**** Material to process ****

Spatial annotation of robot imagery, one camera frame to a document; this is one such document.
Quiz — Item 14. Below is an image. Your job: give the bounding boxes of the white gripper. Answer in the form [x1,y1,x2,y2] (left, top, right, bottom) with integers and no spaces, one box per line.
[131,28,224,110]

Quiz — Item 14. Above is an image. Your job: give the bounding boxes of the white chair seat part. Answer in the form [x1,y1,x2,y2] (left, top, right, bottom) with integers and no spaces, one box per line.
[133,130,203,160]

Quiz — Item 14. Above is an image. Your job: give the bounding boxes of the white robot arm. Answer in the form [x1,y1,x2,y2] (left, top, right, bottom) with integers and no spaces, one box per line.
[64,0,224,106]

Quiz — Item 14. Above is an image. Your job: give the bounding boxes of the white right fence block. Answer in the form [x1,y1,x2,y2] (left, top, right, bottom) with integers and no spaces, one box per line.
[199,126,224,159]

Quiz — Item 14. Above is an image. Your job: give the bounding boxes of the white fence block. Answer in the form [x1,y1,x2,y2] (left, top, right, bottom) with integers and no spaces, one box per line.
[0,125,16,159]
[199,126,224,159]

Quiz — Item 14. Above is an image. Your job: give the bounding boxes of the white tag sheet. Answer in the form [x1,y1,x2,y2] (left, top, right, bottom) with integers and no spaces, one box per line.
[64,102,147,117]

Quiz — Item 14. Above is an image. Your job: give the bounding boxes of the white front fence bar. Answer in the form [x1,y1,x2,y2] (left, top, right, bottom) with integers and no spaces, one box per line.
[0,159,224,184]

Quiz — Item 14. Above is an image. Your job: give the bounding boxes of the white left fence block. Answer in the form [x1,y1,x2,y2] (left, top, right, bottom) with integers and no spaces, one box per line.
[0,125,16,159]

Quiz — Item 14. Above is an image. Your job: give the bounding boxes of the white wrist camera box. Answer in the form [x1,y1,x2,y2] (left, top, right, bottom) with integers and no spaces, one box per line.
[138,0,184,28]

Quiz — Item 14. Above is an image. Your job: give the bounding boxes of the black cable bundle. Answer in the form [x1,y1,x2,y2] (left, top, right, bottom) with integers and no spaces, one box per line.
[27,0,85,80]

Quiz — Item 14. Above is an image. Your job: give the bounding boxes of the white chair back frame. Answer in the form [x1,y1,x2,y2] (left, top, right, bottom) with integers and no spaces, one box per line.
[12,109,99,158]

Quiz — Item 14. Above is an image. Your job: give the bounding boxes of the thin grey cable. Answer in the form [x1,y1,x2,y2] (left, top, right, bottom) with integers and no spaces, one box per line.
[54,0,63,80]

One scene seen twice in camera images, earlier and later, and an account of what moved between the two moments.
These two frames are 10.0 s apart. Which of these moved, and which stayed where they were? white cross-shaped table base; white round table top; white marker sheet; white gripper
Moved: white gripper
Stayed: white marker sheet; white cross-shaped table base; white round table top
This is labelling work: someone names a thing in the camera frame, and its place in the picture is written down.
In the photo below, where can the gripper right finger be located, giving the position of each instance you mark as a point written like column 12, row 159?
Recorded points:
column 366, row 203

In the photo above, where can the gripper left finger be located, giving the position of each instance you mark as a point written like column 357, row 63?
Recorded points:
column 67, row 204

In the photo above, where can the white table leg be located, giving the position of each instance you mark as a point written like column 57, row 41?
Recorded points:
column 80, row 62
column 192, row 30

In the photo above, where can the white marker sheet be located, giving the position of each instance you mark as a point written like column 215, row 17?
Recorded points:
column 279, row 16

****

Scan the records above for the string "each", then select every line that holds it.

• Reply:
In the photo below, where can the gripper right finger be located, giving the position of each instance you mark as a point written like column 12, row 159?
In the photo above, where can the gripper left finger be located, giving the position of each instance you mark as a point written like column 357, row 63?
In the photo above, where can the white table leg be located, giving the position of each instance you mark as a point written like column 57, row 41?
In the photo above, where can the white marker sheet be located, giving the position of each instance you mark as a point written like column 215, row 17?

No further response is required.